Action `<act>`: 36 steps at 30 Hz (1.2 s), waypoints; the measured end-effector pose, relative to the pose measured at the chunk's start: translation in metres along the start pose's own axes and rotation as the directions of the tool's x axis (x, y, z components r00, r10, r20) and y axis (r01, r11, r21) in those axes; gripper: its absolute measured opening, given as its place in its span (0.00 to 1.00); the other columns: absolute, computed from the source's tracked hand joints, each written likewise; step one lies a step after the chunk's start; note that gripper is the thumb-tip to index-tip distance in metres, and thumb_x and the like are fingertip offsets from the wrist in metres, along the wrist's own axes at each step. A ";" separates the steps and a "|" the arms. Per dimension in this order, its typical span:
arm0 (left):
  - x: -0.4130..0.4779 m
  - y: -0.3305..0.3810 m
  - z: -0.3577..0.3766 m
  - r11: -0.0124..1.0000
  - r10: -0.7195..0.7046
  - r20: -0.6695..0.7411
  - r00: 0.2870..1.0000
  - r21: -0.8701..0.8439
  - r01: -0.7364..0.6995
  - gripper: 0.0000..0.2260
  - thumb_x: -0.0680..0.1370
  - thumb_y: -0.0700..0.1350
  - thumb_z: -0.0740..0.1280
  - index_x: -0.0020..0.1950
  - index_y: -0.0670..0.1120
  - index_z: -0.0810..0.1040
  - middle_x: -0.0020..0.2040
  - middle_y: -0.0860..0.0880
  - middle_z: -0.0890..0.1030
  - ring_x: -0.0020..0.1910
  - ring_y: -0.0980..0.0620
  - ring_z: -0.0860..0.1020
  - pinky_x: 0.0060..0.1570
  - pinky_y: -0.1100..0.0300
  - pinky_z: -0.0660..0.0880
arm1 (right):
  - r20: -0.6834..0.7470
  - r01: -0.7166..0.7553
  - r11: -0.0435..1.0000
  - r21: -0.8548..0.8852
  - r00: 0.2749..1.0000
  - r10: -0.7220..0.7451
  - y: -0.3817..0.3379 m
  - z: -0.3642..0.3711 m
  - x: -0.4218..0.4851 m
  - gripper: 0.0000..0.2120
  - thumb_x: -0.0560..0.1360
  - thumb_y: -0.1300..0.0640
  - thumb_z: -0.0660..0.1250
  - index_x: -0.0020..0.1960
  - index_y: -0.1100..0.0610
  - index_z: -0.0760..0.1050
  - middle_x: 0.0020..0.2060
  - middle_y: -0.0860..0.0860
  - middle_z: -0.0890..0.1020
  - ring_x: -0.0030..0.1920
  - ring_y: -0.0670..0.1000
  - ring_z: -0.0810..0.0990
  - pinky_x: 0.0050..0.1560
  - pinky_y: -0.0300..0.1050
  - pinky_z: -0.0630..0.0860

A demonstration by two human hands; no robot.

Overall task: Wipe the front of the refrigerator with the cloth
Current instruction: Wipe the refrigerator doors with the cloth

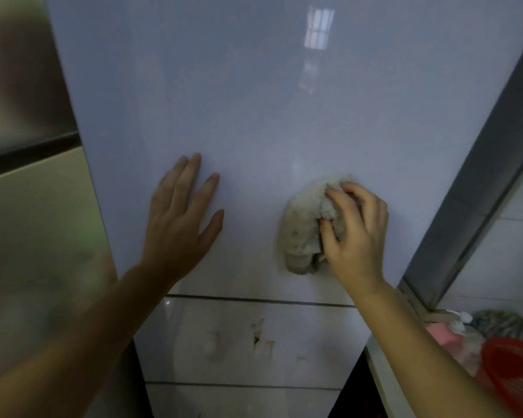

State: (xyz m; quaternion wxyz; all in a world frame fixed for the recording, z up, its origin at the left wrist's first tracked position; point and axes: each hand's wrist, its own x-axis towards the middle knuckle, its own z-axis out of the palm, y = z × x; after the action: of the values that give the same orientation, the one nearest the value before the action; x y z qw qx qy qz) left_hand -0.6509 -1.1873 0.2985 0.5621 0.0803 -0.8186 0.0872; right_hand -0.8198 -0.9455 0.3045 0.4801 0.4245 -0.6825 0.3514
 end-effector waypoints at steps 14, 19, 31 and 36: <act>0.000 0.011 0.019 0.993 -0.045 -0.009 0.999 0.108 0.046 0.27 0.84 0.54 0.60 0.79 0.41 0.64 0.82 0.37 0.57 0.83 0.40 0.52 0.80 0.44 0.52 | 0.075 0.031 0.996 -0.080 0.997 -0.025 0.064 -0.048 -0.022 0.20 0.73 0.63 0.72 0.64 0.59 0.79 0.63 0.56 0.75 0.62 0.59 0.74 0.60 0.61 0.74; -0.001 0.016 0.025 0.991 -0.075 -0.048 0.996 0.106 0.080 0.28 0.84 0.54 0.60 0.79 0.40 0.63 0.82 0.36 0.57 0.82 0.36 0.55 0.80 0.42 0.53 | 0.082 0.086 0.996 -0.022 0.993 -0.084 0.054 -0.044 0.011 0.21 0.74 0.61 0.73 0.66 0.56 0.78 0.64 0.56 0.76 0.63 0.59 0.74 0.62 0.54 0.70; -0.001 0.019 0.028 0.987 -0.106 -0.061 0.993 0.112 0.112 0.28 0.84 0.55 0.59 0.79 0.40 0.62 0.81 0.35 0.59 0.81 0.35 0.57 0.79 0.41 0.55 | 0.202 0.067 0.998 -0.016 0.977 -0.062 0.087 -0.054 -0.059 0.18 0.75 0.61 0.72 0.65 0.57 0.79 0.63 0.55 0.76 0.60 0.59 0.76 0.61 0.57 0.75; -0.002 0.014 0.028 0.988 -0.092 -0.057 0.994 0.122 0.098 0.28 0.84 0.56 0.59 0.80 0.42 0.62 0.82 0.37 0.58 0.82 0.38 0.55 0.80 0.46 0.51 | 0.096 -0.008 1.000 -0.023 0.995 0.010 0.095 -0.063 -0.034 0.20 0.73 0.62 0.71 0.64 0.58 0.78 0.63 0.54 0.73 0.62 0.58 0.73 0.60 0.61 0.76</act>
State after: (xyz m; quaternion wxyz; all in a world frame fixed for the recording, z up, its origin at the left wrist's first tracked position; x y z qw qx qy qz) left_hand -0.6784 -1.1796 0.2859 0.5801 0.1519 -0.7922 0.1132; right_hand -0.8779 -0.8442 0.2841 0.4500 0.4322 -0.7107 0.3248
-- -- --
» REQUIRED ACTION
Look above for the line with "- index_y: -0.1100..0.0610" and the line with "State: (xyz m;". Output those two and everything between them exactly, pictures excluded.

» YOUR RESPONSE
  - index_y: -0.1100..0.0610
  - index_z: -0.0760..0.1050
  - middle_x: 0.0020..0.2060
  - middle_y: -0.0860..0.0860
  - middle_z: -0.0890..0.1020
  - ring_x: -0.0030..0.1920
  - ring_y: -0.0670..0.1000
  - ring_z: -0.0810..0.0990
  - pinky_x: 0.0050..0.1560
  - pinky_y: -0.0300..0.1050
  - pinky_z: -0.0630..0.0860

A demonstration by two human hands; no robot.

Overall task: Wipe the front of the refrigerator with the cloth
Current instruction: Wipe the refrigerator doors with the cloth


State: (xyz m; quaternion wxyz; all in a world frame fixed for the recording, z up, its origin at the left wrist's first tracked position; point and axes: each hand's wrist, its own x-axis towards the middle knuckle, its own z-axis out of the palm, y = z × x; after the action: of the values that give the same orientation, the one nearest the value before the action; x y z qw qx qy qz) left_hand -0.6509 -1.1873 0.2985 0.5621 0.0803 -0.8186 0.0872; right_hand -0.8198 -0.9455 0.3045 0.4801 0.4245 -0.6825 0.3514

This answer has no further content.